Directions:
Your task is to filter the data below down to the lines holding "camera".

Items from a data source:
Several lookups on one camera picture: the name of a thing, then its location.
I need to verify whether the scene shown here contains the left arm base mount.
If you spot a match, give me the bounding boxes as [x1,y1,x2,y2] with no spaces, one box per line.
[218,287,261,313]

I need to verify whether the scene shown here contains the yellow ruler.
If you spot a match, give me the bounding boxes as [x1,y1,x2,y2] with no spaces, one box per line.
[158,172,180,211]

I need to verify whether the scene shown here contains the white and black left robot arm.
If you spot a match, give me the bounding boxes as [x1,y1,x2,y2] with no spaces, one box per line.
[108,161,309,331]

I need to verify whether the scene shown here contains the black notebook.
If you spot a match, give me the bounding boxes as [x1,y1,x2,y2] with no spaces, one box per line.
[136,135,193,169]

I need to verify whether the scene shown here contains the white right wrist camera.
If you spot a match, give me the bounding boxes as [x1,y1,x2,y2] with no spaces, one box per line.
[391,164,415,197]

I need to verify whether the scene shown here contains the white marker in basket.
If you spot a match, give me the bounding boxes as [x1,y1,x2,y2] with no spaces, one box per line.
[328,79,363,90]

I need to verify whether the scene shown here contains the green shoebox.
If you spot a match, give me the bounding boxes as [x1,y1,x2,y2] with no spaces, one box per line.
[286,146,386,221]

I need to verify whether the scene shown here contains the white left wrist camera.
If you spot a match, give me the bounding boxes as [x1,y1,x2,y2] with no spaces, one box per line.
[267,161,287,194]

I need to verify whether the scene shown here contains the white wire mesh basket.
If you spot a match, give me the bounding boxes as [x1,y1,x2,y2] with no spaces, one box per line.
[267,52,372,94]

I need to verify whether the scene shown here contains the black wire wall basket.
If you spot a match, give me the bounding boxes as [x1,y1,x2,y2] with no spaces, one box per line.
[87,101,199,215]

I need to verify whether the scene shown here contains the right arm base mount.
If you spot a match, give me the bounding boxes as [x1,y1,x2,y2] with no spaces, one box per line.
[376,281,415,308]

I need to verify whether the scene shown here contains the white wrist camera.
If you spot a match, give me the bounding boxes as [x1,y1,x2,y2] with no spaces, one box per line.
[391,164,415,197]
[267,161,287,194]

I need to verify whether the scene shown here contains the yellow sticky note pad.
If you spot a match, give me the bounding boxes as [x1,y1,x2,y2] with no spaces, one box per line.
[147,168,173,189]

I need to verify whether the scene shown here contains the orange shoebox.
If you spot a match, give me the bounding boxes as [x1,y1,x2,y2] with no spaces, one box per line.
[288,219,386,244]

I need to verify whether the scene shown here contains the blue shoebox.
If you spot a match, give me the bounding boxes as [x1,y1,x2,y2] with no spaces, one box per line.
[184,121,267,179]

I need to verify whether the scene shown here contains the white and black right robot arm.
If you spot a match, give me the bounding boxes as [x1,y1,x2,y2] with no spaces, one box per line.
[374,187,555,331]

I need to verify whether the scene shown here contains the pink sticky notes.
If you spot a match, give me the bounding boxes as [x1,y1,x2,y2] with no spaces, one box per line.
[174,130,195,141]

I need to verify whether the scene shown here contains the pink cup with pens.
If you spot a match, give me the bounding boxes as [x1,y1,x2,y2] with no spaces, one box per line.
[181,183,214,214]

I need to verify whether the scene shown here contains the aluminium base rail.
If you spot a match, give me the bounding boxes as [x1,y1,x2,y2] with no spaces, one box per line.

Written answer:
Several lookups on one camera picture: the name of a thing, then its location.
I need to verify whether the scene shown here contains the white right wrist camera.
I need to verify whether the scene shown here contains the white left wrist camera.
I need to verify whether the scene shown here contains the white wrist camera.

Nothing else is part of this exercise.